A partir de ahí se inicia una cuesta abajo
en la que va despareciendo del circuito de las ferias importantes, excepto en
Madrid, Pamplona y Bilbao, los reductos del toro de verdad, en cuyo ambiente
siguen flotando los restos de la ilusión de aquella apuesta cada vez que se
anuncia, un no sé qué de respeto hacia la actitud del matador vasco, por encima
de la impresión que ofrece de torero vencido. Hasta el final, ha dado la cara.
Inició la temporada matando Victorinos en Madrid en otro Domingo de Palmas sin
eco en los tendidos. En su última tarde en las Ventas, el programa de mano
ilustra su portada con una imagen de Víctor Barrio, que ese día habría cumplido
treinta años y en cuya última corrida en Madrid un año antes se enfrentó a
toros de Baltasar Ibán, como el que le arrebató el futuro a Fandiño, por no
perdonar un quite como solía.
En estos tiempos
extraños de ídolos falsos es preciso reivindicar a los héroes discretos que no
encuentran el debido reconocimiento a su esfuerzo callado.
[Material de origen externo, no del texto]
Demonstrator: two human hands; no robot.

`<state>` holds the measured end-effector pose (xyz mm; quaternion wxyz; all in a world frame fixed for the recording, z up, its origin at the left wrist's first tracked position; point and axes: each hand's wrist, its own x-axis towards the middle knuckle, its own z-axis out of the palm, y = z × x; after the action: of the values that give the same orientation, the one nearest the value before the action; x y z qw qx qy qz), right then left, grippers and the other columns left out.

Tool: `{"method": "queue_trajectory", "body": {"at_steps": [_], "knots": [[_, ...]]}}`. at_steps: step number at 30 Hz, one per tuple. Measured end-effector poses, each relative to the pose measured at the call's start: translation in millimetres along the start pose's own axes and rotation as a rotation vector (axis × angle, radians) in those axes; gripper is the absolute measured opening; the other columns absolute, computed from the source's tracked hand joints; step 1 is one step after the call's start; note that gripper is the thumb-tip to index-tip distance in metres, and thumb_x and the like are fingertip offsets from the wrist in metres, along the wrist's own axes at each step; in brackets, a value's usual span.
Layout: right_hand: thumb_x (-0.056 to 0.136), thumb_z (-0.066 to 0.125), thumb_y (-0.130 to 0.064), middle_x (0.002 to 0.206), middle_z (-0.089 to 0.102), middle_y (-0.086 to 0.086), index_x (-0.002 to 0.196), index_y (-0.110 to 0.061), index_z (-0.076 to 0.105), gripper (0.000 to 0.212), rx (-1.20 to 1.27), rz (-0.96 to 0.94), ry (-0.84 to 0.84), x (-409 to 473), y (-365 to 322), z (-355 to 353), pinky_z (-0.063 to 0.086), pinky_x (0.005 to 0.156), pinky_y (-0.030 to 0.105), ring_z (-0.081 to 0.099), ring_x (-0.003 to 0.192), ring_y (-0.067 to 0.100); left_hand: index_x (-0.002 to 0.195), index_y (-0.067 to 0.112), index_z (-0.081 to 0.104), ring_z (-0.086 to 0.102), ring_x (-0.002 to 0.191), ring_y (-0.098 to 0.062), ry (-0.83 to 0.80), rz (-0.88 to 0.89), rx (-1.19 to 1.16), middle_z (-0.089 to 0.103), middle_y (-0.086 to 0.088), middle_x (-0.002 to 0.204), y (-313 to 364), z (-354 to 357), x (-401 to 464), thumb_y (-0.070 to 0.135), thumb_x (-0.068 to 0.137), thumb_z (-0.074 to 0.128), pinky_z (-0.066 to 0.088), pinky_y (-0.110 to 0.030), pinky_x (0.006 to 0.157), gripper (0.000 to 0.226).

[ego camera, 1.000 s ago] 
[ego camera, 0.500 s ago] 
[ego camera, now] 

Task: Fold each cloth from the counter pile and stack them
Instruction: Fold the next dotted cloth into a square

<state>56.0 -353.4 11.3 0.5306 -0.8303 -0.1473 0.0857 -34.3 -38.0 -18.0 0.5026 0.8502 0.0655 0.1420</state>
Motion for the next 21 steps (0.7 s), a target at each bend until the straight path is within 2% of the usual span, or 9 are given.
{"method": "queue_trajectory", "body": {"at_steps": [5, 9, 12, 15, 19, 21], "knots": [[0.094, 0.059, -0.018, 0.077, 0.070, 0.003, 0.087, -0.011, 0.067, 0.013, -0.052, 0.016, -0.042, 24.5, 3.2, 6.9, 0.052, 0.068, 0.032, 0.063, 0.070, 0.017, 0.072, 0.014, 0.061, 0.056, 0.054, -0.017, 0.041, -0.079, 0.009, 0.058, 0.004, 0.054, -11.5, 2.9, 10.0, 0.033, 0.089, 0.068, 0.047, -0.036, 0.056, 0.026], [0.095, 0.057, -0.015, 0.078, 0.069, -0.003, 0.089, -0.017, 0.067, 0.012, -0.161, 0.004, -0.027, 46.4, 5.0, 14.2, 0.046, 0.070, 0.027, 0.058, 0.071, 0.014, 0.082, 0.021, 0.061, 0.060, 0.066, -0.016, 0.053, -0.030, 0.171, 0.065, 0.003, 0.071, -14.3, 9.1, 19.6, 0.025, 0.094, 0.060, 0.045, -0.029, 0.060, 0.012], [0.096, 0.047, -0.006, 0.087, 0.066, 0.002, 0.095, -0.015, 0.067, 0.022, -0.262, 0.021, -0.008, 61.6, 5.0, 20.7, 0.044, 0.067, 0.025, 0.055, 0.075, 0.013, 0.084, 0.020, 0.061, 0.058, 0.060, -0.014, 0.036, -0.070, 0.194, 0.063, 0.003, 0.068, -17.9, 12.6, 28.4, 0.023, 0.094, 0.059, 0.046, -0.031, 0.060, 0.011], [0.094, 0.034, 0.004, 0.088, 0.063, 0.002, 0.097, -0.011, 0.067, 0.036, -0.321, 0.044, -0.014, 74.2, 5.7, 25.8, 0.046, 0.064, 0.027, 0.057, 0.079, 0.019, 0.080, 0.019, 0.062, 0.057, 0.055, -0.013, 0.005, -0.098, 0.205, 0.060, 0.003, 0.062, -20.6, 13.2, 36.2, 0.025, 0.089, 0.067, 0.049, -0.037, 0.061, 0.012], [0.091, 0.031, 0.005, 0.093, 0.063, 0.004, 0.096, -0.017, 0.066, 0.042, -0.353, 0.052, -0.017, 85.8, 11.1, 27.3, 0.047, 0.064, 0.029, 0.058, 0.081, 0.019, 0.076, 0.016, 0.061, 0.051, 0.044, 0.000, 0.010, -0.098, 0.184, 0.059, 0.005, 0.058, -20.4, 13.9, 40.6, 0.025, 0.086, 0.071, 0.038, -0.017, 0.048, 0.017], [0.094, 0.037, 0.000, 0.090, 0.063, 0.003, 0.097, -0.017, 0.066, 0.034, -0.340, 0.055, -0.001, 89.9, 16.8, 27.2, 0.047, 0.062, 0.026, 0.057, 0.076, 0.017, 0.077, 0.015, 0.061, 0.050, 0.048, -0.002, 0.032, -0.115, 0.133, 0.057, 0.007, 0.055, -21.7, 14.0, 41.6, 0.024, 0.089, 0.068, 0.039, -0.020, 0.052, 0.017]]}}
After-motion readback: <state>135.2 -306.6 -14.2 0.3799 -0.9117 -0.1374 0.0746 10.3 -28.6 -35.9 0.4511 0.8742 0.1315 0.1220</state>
Transcurren sus días
buscando un
lugar en el umbral esquivo del éxito, y a veces llegan a pisarlo apenas un
instante antes de ser expulsados de la dicha del triunfo. Tras la derrota, Fandiño se había reubicado en su rincón de siempre, el de la lucha diaria con el toro agresivo en una plaza
escondida, y cuando intentaba reencontrarse, una lanzada en el costado lo despidió
hacia la gloria de la eternidad de aquellos afortunados para los que
la muerte sí tiene sentido. Que la tierra te sea leve, maestro.